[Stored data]
== Segment start ==

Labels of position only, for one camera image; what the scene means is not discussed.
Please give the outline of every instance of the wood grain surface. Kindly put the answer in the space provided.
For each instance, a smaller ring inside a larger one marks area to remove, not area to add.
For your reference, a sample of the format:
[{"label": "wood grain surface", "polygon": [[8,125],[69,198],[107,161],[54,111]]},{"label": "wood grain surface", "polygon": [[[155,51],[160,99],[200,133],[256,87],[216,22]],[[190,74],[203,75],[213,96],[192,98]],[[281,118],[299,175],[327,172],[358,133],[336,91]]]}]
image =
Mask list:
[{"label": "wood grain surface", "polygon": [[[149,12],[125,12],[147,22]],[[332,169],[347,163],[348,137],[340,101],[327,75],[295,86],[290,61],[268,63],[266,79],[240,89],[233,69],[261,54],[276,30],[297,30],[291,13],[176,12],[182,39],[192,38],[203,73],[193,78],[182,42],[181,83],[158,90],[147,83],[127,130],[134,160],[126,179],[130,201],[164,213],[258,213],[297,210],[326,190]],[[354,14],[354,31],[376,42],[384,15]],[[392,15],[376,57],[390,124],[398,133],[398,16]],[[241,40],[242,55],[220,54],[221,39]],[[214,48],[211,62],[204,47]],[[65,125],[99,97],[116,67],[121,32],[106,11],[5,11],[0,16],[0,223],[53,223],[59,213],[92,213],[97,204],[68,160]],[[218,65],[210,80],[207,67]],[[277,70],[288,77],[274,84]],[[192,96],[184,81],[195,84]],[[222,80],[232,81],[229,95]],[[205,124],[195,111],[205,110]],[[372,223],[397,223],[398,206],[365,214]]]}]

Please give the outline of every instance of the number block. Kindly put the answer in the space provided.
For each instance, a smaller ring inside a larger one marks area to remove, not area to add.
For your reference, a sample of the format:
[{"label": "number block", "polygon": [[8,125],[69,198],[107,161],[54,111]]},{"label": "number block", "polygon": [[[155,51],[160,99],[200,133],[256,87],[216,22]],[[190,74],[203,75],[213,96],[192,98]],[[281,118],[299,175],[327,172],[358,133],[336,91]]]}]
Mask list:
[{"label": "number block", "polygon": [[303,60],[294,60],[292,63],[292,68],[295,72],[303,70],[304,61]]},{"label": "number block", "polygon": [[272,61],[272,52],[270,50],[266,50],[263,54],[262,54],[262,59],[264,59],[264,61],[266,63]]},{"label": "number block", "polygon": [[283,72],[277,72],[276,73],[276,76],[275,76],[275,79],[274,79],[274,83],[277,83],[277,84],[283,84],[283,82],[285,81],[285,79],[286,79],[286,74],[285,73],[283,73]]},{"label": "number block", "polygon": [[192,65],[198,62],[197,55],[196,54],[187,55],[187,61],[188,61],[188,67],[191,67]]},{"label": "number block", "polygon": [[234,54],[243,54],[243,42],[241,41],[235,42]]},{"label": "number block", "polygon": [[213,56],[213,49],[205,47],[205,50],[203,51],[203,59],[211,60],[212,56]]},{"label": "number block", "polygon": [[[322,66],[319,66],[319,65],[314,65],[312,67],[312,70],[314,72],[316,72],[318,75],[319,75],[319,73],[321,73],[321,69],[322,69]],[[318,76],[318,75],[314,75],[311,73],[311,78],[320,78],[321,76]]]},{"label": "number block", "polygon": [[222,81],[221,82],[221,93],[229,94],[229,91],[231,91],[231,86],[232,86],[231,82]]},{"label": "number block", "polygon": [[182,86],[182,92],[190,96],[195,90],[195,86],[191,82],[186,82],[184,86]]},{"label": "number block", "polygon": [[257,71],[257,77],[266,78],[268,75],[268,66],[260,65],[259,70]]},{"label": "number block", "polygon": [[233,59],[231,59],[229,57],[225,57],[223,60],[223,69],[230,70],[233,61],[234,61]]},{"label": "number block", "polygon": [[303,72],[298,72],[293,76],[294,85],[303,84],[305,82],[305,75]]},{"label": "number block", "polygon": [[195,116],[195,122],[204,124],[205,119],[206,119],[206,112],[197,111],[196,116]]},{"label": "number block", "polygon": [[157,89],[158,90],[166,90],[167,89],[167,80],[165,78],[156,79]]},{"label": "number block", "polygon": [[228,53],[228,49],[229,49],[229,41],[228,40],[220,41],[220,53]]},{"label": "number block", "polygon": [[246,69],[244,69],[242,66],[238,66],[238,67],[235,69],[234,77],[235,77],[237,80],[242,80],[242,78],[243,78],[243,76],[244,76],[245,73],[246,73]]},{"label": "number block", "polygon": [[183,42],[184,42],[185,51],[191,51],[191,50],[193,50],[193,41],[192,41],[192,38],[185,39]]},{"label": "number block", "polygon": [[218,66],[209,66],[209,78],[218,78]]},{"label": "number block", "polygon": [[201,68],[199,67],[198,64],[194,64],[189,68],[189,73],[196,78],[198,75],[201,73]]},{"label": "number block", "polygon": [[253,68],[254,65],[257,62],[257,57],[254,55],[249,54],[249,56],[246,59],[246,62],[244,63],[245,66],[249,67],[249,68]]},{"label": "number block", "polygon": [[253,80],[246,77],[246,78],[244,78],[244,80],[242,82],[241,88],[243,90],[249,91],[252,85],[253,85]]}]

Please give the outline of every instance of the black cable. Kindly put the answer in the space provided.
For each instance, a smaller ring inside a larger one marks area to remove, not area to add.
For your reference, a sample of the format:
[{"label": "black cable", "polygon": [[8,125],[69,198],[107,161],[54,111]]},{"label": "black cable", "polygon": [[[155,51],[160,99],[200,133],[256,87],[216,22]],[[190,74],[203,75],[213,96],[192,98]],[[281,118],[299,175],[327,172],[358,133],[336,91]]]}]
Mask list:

== Segment end ==

◆ What is needed ◆
For the string "outline", give the number of lines in the data that contain it, and only that number.

◆ Result for this exercise ◆
3